然后阮稚眷“嗒……嗒……嗒”脚步放轻地跑去客厅书桌上拿自己的贴纸盒,又“嗒……嗒……嗒”地跑回卧室,趴挪到周港循的身边,把里面那些丑不拉几又没处贴的贴纸,贴在了周港循脸上、脖子上、手臂上。
哼,老王八蛋就是这种待遇。
阮稚眷的视线落在周港循眉骨上,创可贴已经撤下去了,现在那里在结痂,应该用不了多久就会长出来新肉。
这点阮稚眷很清楚,就是不知道会不会留疤,到时候记得要和周港循说,他留疤也还是很好看,没有变丑。

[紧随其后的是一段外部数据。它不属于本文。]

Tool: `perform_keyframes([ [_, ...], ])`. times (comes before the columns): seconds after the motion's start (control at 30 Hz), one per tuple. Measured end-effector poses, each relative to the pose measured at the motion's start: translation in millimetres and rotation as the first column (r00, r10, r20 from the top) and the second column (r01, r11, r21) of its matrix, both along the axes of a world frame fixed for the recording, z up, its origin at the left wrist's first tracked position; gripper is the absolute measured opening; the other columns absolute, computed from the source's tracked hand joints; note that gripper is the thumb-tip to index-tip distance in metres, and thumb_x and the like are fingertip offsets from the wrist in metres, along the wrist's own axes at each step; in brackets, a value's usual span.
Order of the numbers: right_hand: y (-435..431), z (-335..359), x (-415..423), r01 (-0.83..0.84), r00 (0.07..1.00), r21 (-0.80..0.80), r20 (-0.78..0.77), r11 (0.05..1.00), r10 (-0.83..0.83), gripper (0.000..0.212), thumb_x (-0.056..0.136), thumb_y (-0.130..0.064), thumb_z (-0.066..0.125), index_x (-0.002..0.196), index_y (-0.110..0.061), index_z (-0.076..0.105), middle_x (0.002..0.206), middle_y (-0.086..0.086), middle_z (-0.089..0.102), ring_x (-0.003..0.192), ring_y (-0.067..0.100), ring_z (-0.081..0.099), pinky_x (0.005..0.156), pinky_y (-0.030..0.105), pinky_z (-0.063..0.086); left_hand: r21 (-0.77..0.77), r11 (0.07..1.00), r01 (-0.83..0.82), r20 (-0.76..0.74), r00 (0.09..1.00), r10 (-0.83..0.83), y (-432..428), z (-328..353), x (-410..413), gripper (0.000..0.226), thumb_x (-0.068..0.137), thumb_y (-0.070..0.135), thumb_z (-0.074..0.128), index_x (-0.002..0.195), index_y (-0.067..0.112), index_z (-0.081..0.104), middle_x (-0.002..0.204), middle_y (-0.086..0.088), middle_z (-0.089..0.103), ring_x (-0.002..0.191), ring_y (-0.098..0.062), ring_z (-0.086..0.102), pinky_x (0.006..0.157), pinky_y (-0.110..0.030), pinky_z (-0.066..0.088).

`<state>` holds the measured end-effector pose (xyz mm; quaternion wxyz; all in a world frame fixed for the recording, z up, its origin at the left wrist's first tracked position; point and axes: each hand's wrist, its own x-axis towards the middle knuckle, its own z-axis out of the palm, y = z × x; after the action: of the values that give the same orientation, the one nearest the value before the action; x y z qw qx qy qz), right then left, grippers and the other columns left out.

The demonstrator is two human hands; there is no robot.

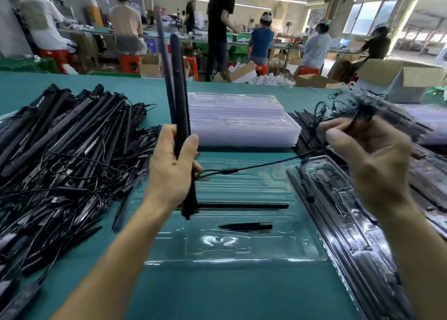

毕竟周港循现在穷得就剩下一张脸了,要是坏掉了,说不定会哭呢。
阮稚眷想了想,又拿了个自己喜欢的贴在周港循脖颈的一处空位。
看在他明天要去赚钱养家的份上,就奖励他一个漂亮的小兔子脑袋吧。
阮稚眷忙完,躺下,装作翻身又蹬了周港循一脚,一脚一脚一脚,还是同一个地方。
哼,晚安,狗男人。
……
早上五点多,周港循睡了差不多两个小时起来,余光就见自己身上花花绿绿的一片,不知道什么时候被贴了满身的贴纸。
他看着睡在床另一边的阮稚眷讲粤语道,“哦,看来又是蠢老鼠做的。”
有点痒。
周港循边撕着边往卫生间去,洗漱。
擦脸的时候才发现自己身上刚刚被贴纸胶粘过的皮肤上,都是红色的印子。
周港循蹙眉,他对这种批量生产的便宜玩意……过敏。
不过挺像吻痕。
周港循检查了一下身上,过敏得不严重,只是轻微皮肤发红。
就是腰这里……青了一块,像是兔子蹬的。
他收拾好,给阮稚眷做午饭,然后出门去客运站。
六点多钟,他站在包的大巴车门口抽着烟,等人来集合。